Zur ärztlichen Abklärung gehören die gezielte Anamneseerhebung und die klinische Untersuchung. Eine Reihe von bildgebenden Untersuchungen, wie Röntgen, CT und MRI, sowie neurophysiologischen Diagnostiken durch einen Neurologen können angeschlossen werden. Diese dienen dazu, die Beweglichkeit der Halswirbelsäule darzustellen und das Rückenmark sowie den Nervenverlauf zu beurteilen.
Bei Auftreten von motorischen Ausfällen, bei zunehmendem Taubheitsgefühl, sowie bei sich steigernden Nackenschmerzen trotz konservativer Behandlung, sollte nicht gezögert werden, einen Spezialisten aufzusuchen. Gleiches gilt bei nachgewiesener Instabilität der Halswirbelsäule im Röntgen oder bei Schädigung von Nervenwurzeln oder des Rückenmarks im MRI.

Konservative Therapie

Ein HWS-Syndrom lässt sich gut mit konservativen Massnahmen behandeln. Die konservative Therapie, eine nicht-operative Behandlung, besteht aus schmerzlindernden, muskellockernden und entzündungshemmenden Medikamenten. Parallel dazu sollte eine gezielte Physiotherapie durchgeführt werden, durch welche muskulär bedingte Nackenverspannungen gelöst werden. Eine weitere minimalinvasive Massnahme zur Schmerzlinderung ist eine CT-gesteuerte Schmerztherapie mit Spritzen im Bereich der krankhaften Veränderungen. Diese Form der Behandlung sollte aber erst nach entsprechender ärztlicher Abklärung indiziert werden. Sollte es trotz der konservativen Therapie im Verlauf zu ausstrahlenden Schmerzen in die Schulter, den Arm oder die Hand kommen, ist eine spezialärztliche Vorstellung zur weiteren Abklärung empfohlen.

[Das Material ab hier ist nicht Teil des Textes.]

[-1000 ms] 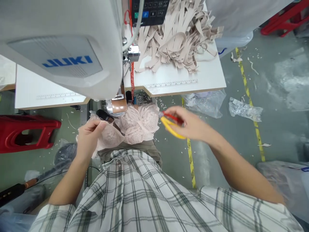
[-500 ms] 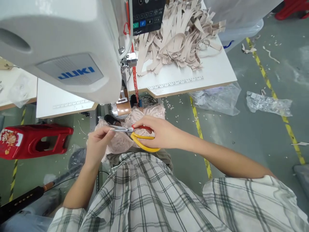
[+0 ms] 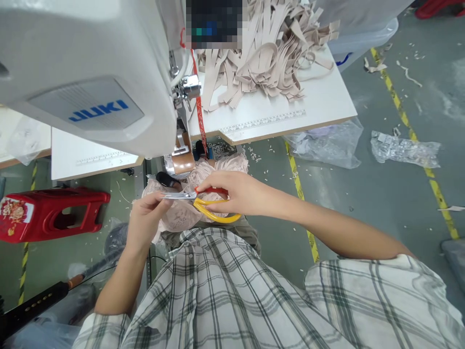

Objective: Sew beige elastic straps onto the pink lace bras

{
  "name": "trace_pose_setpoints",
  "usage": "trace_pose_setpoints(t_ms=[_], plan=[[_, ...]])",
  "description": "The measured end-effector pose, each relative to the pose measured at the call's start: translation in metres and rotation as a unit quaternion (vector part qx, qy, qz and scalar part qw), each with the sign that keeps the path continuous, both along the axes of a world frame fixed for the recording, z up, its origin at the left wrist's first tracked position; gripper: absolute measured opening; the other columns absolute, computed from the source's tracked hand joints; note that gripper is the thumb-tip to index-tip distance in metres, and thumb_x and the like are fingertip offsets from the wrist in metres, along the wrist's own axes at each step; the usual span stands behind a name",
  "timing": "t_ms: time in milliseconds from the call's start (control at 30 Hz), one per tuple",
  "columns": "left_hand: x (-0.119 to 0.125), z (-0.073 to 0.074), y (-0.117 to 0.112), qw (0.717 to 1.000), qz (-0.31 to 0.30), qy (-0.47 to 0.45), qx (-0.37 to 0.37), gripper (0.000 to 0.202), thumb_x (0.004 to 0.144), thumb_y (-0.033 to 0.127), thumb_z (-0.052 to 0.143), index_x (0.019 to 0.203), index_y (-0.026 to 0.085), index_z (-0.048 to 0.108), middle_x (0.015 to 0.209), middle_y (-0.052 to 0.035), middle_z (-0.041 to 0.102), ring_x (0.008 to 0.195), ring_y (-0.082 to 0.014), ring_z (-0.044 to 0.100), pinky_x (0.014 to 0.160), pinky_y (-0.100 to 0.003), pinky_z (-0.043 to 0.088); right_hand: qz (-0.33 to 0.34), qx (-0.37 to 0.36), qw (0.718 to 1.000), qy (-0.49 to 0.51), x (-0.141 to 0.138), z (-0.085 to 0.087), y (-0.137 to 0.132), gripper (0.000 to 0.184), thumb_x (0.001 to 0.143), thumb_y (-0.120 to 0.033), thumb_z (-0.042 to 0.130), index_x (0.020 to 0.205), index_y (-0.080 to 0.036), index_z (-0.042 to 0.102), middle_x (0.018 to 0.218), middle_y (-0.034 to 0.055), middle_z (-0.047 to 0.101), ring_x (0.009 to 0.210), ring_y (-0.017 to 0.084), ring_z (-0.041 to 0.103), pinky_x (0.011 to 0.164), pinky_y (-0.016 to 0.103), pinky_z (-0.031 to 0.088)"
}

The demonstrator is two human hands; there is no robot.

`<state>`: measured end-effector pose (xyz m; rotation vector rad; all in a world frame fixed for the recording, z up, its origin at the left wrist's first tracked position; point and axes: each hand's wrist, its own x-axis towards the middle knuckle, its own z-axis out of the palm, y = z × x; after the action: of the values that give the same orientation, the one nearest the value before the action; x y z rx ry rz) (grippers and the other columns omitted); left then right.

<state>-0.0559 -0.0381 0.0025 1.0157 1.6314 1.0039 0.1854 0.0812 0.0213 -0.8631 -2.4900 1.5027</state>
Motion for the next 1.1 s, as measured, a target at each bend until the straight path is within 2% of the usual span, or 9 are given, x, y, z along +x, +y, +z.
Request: trace_pose_setpoints(t_ms=[333, 500, 633, 767, 833, 900, 1000, 1067, 1100], plan=[[0.002, -0.006, 0.002, 0.999, 0.002, -0.019, -0.029, 0.027, 0.082, 0.045, 0.073, 0.071, 0.020, 0.070, 0.065, 0.0013, 0.057, 0.062, -0.0125, 0.048, 0.056, -0.025, 0.039, -0.004, -0.013, 1.000, -0.005, 0.007, -0.002, 0.002, 0.038, 0.085, -0.046, 0.067, 0.119, -0.029, 0.070, 0.096, 0.0024, 0.071, 0.069, 0.014, 0.059, 0.062, 0.028, 0.042], [0.003, -0.004, 0.003, 0.999, 0.014, -0.016, -0.049, 0.025, 0.082, 0.045, 0.073, 0.076, 0.020, 0.072, 0.069, 0.0007, 0.063, 0.066, -0.0134, 0.054, 0.061, -0.025, 0.044, -0.034, -0.012, 0.999, -0.023, 0.019, -0.004, 0.007, 0.037, 0.086, -0.048, 0.064, 0.116, -0.029, 0.072, 0.096, 0.0032, 0.072, 0.070, 0.015, 0.061, 0.060, 0.029, 0.043], [0.003, -0.003, 0.005, 0.998, 0.007, 0.027, -0.053, 0.027, 0.085, 0.046, 0.069, 0.077, 0.021, 0.071, 0.068, 0.0009, 0.063, 0.064, -0.0132, 0.054, 0.059, -0.024, 0.043, -0.060, 0.017, 0.994, -0.090, 0.050, -0.007, 0.029, 0.033, 0.084, -0.048, 0.065, 0.111, -0.030, 0.073, 0.095, 0.0043, 0.073, 0.069, 0.019, 0.062, 0.056, 0.032, 0.043], [0.000, -0.008, 0.012, 0.995, -0.037, 0.083, -0.050, 0.031, 0.089, 0.049, 0.062, 0.078, 0.020, 0.068, 0.063, 0.0015, 0.060, 0.057, -0.0127, 0.051, 0.053, -0.024, 0.038, -0.182, 0.115, 0.964, -0.157, 0.077, -0.020, 0.072, 0.035, 0.086, -0.052, 0.062, 0.109, -0.028, 0.072, 0.094, 0.0047, 0.074, 0.074, 0.022, 0.064, 0.061, 0.033, 0.044], [-0.003, -0.019, 0.015, 0.991, -0.056, 0.110, -0.051, 0.035, 0.090, 0.051, 0.059, 0.078, 0.020, 0.066, 0.059, 0.0019, 0.057, 0.054, -0.0132, 0.050, 0.052, -0.024, 0.037, -0.227, 0.188, 0.941, -0.169, 0.083, -0.031, 0.098, 0.036, 0.088, -0.052, 0.059, 0.108, -0.025, 0.072, 0.099, 0.0057, 0.074, 0.082, 0.023, 0.065, 0.067, 0.033, 0.044], [-0.006, -0.039, 0.016, 0.989, -0.051, 0.124, -0.058, 0.040, 0.090, 0.055, 0.056, 0.074, 0.019, 0.064, 0.057, 0.0015, 0.055, 0.056, -0.0149, 0.051, 0.054, -0.025, 0.039, -0.228, 0.244, 0.929, -0.158, 0.085, -0.044, 0.126, 0.037, 0.090, -0.045, 0.057, 0.113, -0.020, 0.071, 0.109, 0.0090, 0.073, 0.093, 0.024, 0.065, 0.076, 0.032, 0.045], [-0.012, -0.081, 0.010, 0.990, 0.025, 0.099, -0.101, 0.048, 0.087, 0.065, 0.051, 0.077, 0.019, 0.062, 0.069, -0.0016, 0.062, 0.068, -0.0196, 0.057, 0.060, -0.027, 0.044, -0.214, 0.306, 0.911, -0.173, 0.084, -0.061, 0.163, 0.037, 0.091, -0.037, 0.056, 0.117, -0.015, 0.070, 0.110, 0.0128, 0.071, 0.100, 0.025, 0.062, 0.080, 0.031, 0.042], [-0.015, -0.109, -0.002, 0.984, 0.074, 0.089, -0.138, 0.055, 0.082, 0.072, 0.051, 0.080, 0.019, 0.064, 0.080, -0.0056, 0.067, 0.081, -0.0245, 0.062, 0.071, -0.032, 0.049, -0.238, 0.332, 0.895, -0.179, 0.079, -0.069, 0.181, 0.034, 0.091, -0.034, 0.056, 0.114, -0.013, 0.070, 0.108, 0.0148, 0.069, 0.098, 0.026, 0.060, 0.079, 0.032, 0.041], [-0.017, -0.122, -0.011, 0.982, 0.075, 0.090, -0.148, 0.057, 0.081, 0.073, 0.051, 0.086, 0.017, 0.066, 0.088, -0.0086, 0.069, 0.088, -0.0268, 0.064, 0.075, -0.034, 0.050, -0.258, 0.340, 0.887, -0.177, 0.075, -0.071, 0.188, 0.034, 0.091, -0.033, 0.055, 0.114, -0.012, 0.069, 0.108, 0.0160, 0.067, 0.097, 0.026, 0.059, 0.079, 0.032, 0.040]])
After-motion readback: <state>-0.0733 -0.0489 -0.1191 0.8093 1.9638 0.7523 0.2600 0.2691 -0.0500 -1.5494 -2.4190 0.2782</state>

OP mit technischer Finesse

Es gibt verschiedene Operationsmethoden, die individuell für jeden Patienten gewählt werden. Das Ziel einer Operation ist eine Entlastung der nervalen Strukturen und, wenn nötig, eine Wiederherstellung der Stabilität und Ausrichtung der Halswirbelsäule. Es gibt die Möglichkeit einer Operation von vorne durch einen Schnitt am Hals, aber auch von hinten über einen Schnitt am Nacken. Die operativen Techniken haben sich in den vergangenen Jahren weiterentwickelt. So können in speziellen Fällen Eingriffe in endoskopischer Technik durchgeführt werden. Diese minimalinvasive Schlüssellochchirurgie erlaubt es, die Muskulatur beim Zugang zur Halswirbelsäule optimal zu schonen. Dank des geringeren Muskeltraumas kommt es zu einem geringeren Blutverlust, der postoperative Bedarf an Schmerzmedikamenten ist geringer, ebenso die Rate an Wundheilungsstörung und die Patienten sind schneller mobil und haben weniger Weichteilschmerzen.